While the answers to these questions may never be known, the fact that they will be asked seems certain to generate additional resistance in the West to any plans for providing assistance to the Russian government.

At the very least, Russian military construction of the kind taking place at Baranovichi almost certainly will cause Western governments to conclude that they should supply only non-cash aid to Moscow because such assistance, be it food or medical supplies, is far less easy to divert to other purposes.

And third, Moscow's decision to build this site in Belarus points to one of the ways the Russian authorities are able to cope with their loss of control over the Baltic states. And it underscores just how important Belarus now is in Russian security thinking.

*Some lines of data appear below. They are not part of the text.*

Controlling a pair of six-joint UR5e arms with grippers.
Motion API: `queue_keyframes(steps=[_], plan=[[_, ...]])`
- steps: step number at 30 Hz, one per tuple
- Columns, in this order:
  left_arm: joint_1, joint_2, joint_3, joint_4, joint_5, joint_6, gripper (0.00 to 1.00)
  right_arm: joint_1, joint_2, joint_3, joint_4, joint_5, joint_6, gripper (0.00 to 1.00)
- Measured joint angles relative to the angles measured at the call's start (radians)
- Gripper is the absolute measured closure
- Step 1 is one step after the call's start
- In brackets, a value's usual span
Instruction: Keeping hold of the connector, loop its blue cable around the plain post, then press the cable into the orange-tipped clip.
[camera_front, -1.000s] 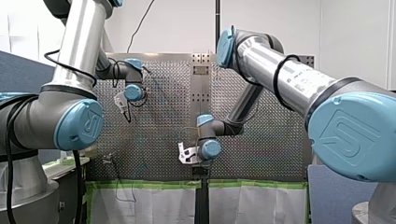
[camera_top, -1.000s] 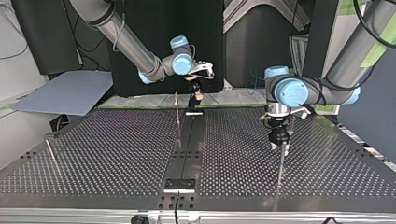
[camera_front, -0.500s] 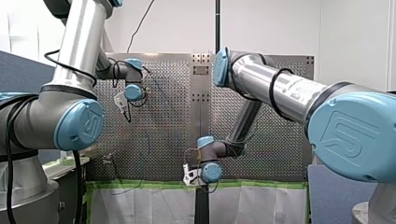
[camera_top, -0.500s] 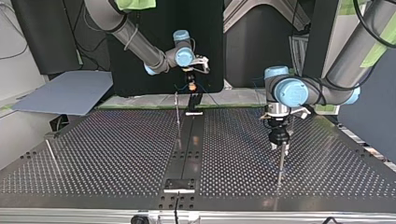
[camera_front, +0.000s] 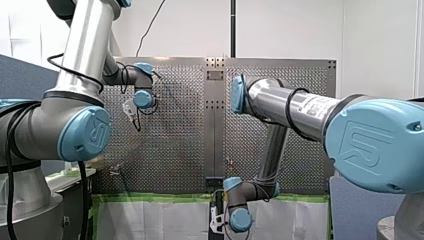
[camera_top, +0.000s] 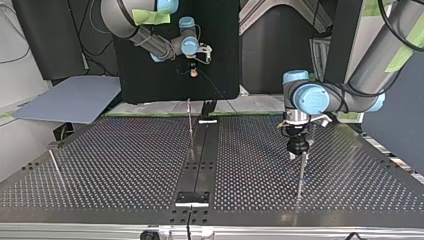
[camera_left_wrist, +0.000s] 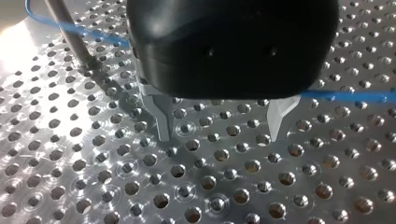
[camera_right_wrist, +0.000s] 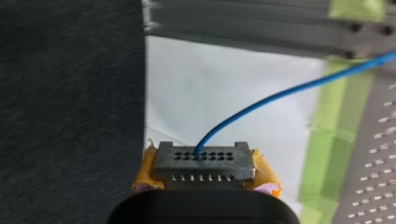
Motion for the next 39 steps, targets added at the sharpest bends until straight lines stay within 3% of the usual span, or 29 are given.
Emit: queue_keyframes(steps=[6, 12, 27, 39], plan=[[-0.004, 0.0, 0.0, -0.004, -0.001, 0.001, 0.0, -0.013, 0.036, 0.013, -0.055, 0.0, -0.021, 1.0], [-0.008, 0.0, 0.0, -0.007, -0.002, 0.001, 0.0, -0.015, 0.021, 0.037, -0.113, -0.005, -0.039, 1.0], [-0.008, 0.0, 0.0, -0.007, -0.007, 0.005, 0.0, -0.024, -0.13, 0.189, -0.27, 0.014, -0.037, 1.0], [-0.009, 0.0, 0.0, -0.009, -0.008, 0.006, 0.0, -0.048, -0.252, 0.31, -0.392, 0.035, -0.03, 1.0]])
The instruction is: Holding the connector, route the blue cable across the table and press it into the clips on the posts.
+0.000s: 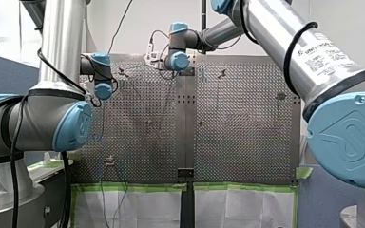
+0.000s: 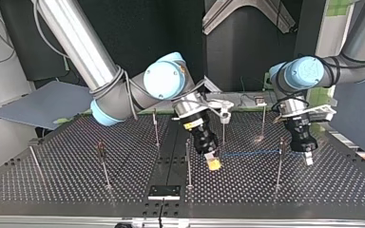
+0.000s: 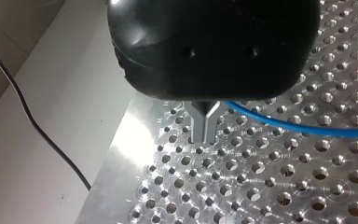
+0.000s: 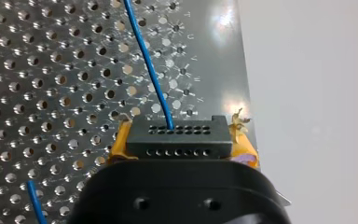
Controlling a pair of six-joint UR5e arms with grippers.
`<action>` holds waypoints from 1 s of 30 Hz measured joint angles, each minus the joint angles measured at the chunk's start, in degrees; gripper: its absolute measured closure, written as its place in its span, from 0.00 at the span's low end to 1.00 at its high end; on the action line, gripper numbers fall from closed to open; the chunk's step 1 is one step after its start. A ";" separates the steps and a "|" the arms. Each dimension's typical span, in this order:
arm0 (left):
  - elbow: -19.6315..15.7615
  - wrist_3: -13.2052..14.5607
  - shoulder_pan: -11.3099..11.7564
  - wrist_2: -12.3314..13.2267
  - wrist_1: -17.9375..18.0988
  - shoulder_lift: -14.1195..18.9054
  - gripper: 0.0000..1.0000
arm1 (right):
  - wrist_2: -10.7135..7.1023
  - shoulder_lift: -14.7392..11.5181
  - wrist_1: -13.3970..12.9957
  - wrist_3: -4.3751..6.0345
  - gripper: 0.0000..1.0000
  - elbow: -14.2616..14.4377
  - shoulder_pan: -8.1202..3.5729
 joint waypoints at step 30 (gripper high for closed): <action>-0.51 -9.12 -0.15 -1.71 -10.36 0.58 0.00 | 0.38 4.03 2.10 -0.44 1.00 -0.38 0.48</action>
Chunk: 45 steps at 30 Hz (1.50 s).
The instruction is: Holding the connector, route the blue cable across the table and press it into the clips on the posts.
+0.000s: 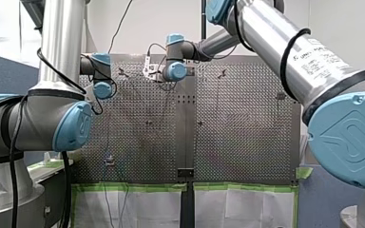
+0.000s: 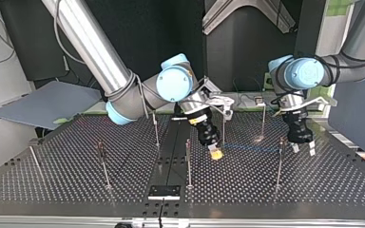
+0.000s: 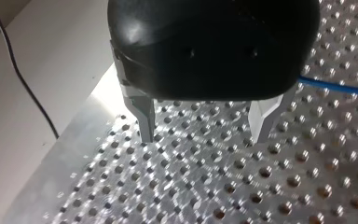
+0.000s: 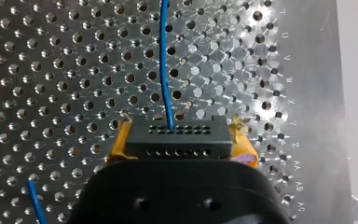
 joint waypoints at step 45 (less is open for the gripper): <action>-6.82 10.01 -5.64 5.96 -23.21 19.36 0.00 | 1.10 2.12 3.16 0.02 1.00 0.00 -0.81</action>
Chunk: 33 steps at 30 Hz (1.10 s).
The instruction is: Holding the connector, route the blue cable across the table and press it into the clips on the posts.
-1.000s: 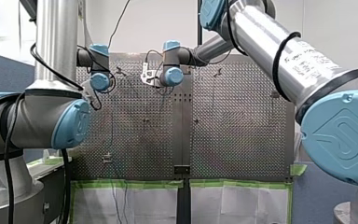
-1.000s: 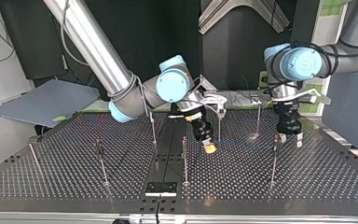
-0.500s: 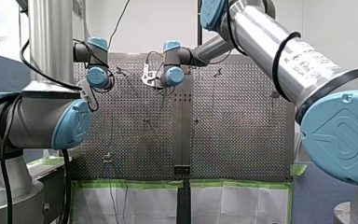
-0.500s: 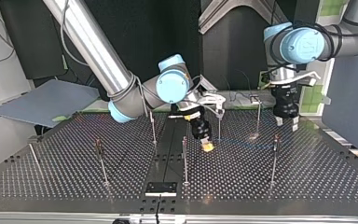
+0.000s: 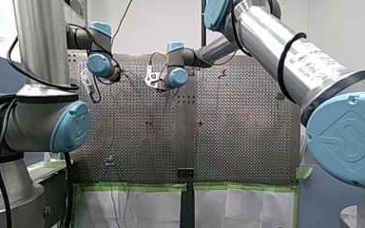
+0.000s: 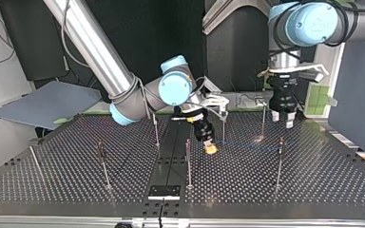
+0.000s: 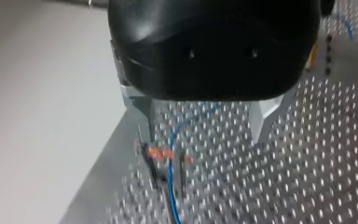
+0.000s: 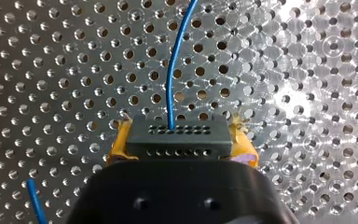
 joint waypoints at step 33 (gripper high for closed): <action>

Russia's willingness to live up to its commitment to shut off the Skrunda site in Latvia demonstrates that most in Moscow are coming to accept that Estonia, Latvia and Lithuania are no longer part of what some in Russia call its natural "sphere of influence" in the same way that they view the former Soviet republics.

Such a distinction does not mean that Moscow will avoid using a variety of non-military means to put pressure on the governments of these countries.

Rather it suggests that the Russian authorities recognize that any direct use of military power in that region would almost certainly be counterproductive.

But Moscow's acceptance of this new reality in the Baltic states makes Russian interest in Belarus and other former Soviet republics along its western borders all the greater.

And that in turn suggests that Moscow is likely to press for additional forms of military cooperation with these countries, either bilaterally or under the cover of the Commonwealth of Independent States.

To the extent that happens, replacing Skrunda with Baranovichi appears likely to reverberate through the new security architecture of this still-unsettled region.